Over the past couple of weeks, attractions have been stepping up their plans for reopening safely in a post-COVID-19 world.
By Emma Jones, Attractions.io
The industry has been watching on as several theme parks and other attractions have started to reopen in Asia. Many operators across the globe are starting to announce the plans and measures they’re considering for reopening.
After an extended period of closure and limited to no revenue for operators, plus a long time stuck at home with limited leisure opportunities for guests, we’re all very eager for the visitor attraction industry to open its doors again. But operators must be fully prepared to bounce back.
Exit strategies are starting to emerge. And we can safely assume that capacity management and social distancing will be around for the foreseeable future. Perhaps even until a vaccine or highly effective treatment is found.

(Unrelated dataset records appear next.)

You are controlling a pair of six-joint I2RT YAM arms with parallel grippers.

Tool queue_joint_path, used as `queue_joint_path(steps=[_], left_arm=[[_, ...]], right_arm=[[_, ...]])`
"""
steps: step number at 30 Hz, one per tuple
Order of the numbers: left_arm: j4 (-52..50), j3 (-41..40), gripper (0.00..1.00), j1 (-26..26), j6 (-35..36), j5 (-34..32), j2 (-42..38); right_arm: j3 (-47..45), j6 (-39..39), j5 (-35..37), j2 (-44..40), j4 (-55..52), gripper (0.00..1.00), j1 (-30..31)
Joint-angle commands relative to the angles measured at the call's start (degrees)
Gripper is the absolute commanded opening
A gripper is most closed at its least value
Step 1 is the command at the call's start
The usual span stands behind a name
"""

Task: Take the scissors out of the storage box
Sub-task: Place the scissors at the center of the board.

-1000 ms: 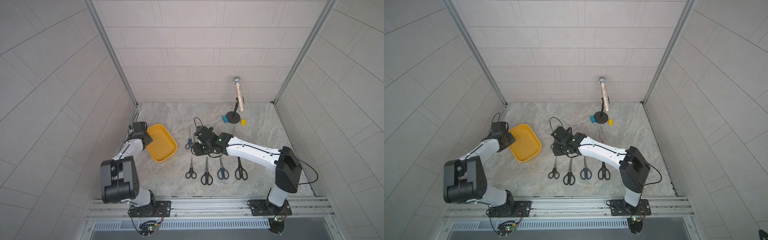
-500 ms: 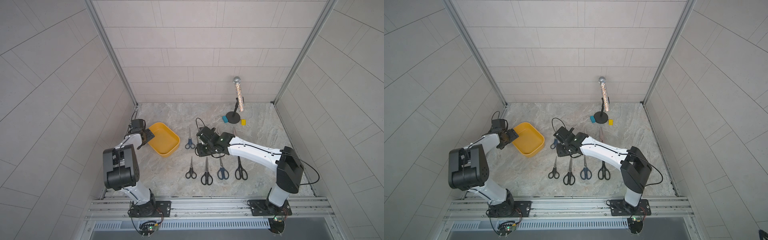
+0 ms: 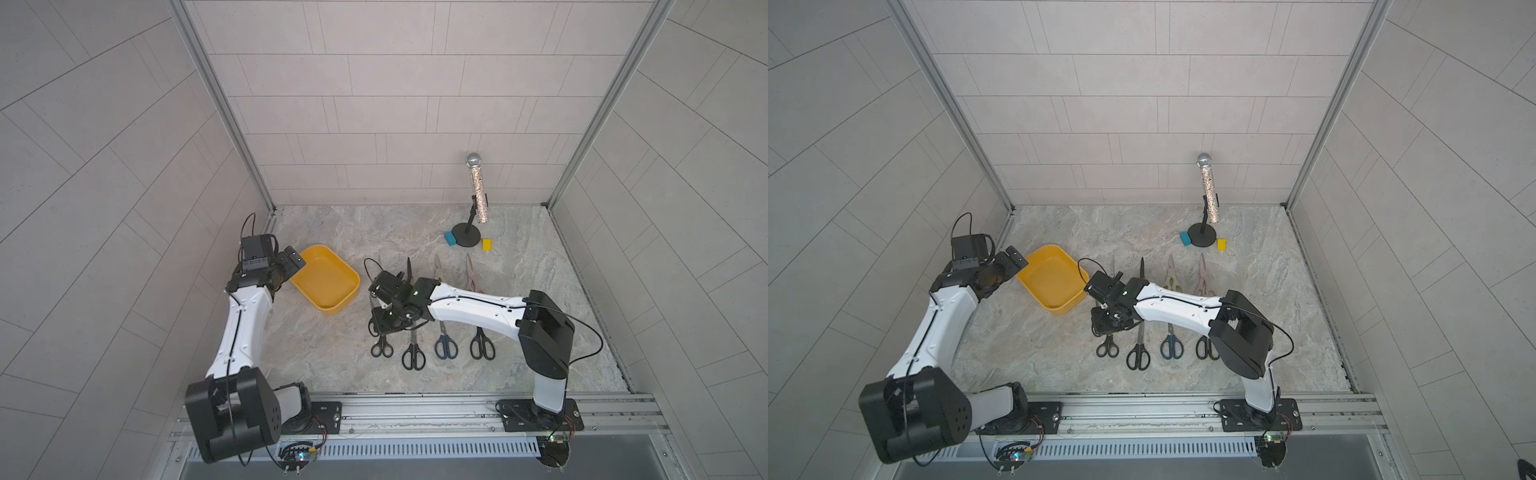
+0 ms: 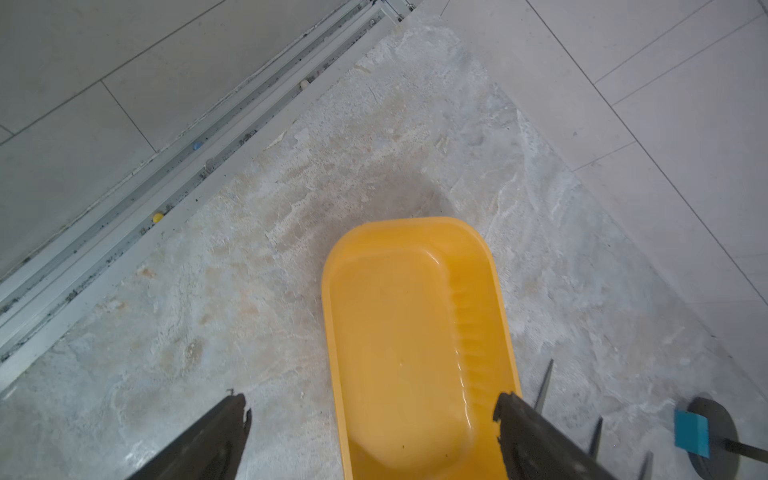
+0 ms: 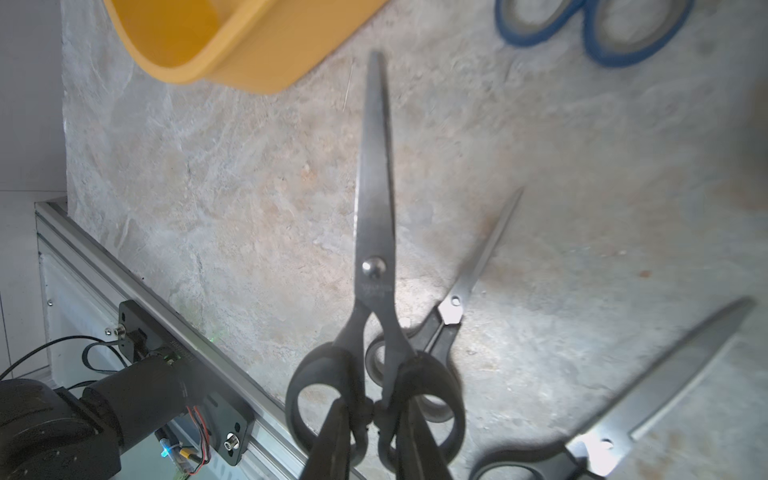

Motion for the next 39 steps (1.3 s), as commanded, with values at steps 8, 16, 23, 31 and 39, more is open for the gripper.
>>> queue_joint_path(steps=[8,16,23,31,39], left_arm=[[-5.0,-4.1,1.0,-2.4,-0.3,4.8,-5.8],[-4.9,-3.7,1.0,-3.9,-1.3,4.0,-7.8],[-6.1,-2.6,1.0,-5.3,-0.4,2.7,-9.3],[-5.6,-4.1,1.0,-5.9,0.4,1.8,-10.1],[-5.4,-2.6,1.0,-6.8,2.2,1.0,-8.3]], right_arm=[[5.4,10.5,-2.9,6.9,4.9,0.01,3.5],[6.3,20.8,3.0,11.2,8.7,0.01,7.4],[6.5,21.4,11.5,12.7,7.3,0.03,9.5],[8.3,19.9,14.2,13.5,5.7,0.26,10.2],[6.2,18.1,17.7,8.2,4.8,0.35,10.4]])
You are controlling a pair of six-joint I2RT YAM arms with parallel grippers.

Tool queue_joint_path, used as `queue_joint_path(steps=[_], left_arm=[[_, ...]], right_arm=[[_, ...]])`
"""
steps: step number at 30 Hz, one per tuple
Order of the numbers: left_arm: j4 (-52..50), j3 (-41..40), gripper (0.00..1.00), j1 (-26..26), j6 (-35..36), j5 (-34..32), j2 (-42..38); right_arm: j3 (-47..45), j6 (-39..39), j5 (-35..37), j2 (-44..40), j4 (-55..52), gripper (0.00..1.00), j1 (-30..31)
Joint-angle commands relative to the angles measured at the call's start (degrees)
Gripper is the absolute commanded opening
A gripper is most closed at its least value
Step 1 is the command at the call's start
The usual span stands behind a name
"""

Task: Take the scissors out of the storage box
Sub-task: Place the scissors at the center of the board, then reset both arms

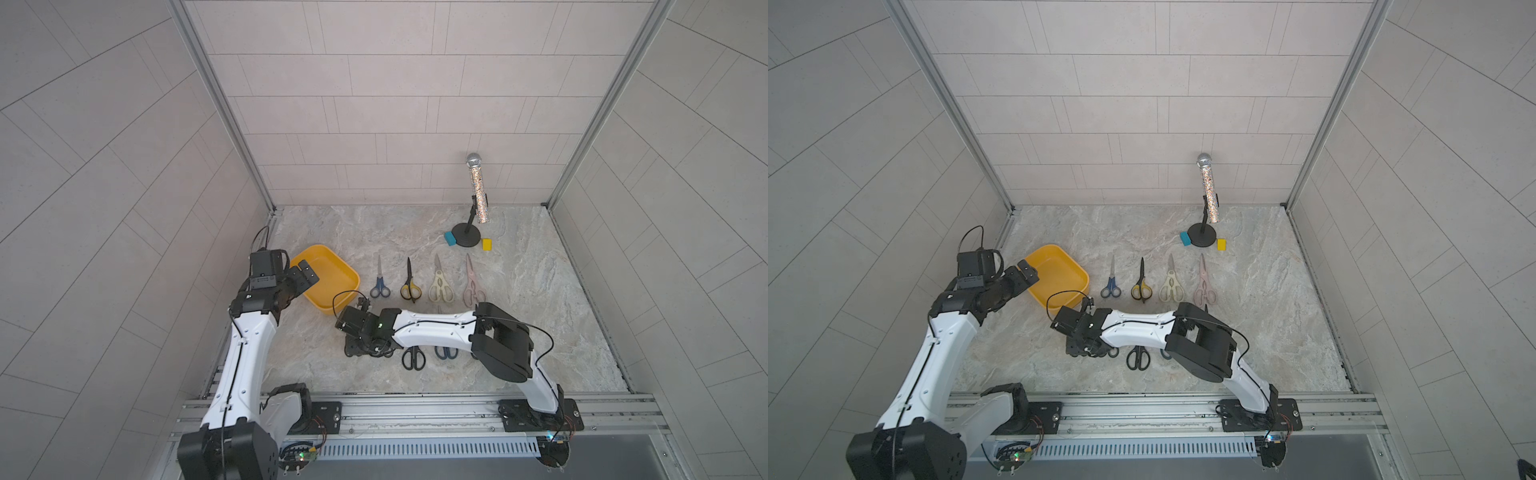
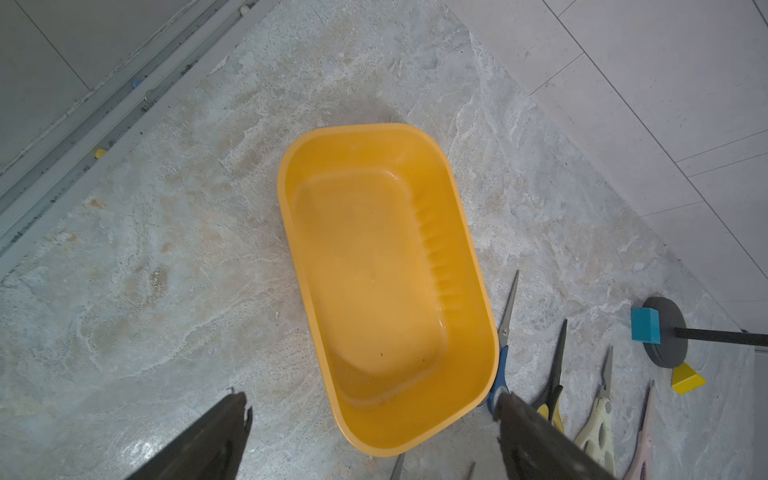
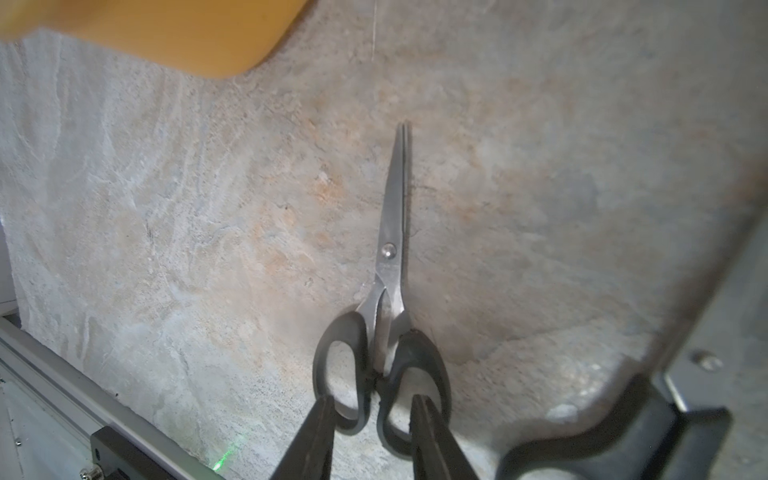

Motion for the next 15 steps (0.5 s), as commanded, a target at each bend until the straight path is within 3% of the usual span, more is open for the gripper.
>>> queue_joint_path(steps=[1,8,13,15], left_arm=[[-0.3,2.0,1.0,-0.6,2.0,-1.2,1.0],[0.1,3.9,1.0,-2.7,9.4,-0.4,3.3],[9.7,-0.7,1.0,-2.7,11.4,0.0,2.9],[15.0,-4.1,1.0,-2.7,13.5,-1.0,2.5]], right_arm=[[-1.7,-1.9,4.7,-6.3,-3.2,0.35,0.3],[-13.8,-12.6,12.7,-24.9,-6.6,0.35,-4.0],[-23.4,-28.1,16.3,-39.0,-9.6,0.34,-16.9],[-30.0,-37.3,18.2,-45.4,-5.2,0.31,-24.9]])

As society co-exists with the coronavirus, we can expect a new dynamic to emerge. In the past, visitors may have been influenced by geography, price or online reviews when choosing how to spend their leisure time. But tomorrow’s visitors will be asking one simple question. “Which attraction is safest for me to visit with my family?”
Safely reopening attractions
Those who show leadership in this area and can quickly adapt to the new normal will be the ones who win trust and loyalty from customers, lasting far beyond the current crisis.
It is tempting to make short-term decisions in an environment of panic and uncertainty. But planning beyond the initial opening will be vital. This will ensure that operators are not only ready to recover as quickly and strongly as possible, but are also prepared to operate amidst sustained restrictions.
Creating a plan
When thinking about safely reopening attractions, operators could put themselves in the shoes of their guests. This can help to map out the required changes, in the context of the journey that guests go on from the moment they consider visiting, right through to their feedback at the end of their visit.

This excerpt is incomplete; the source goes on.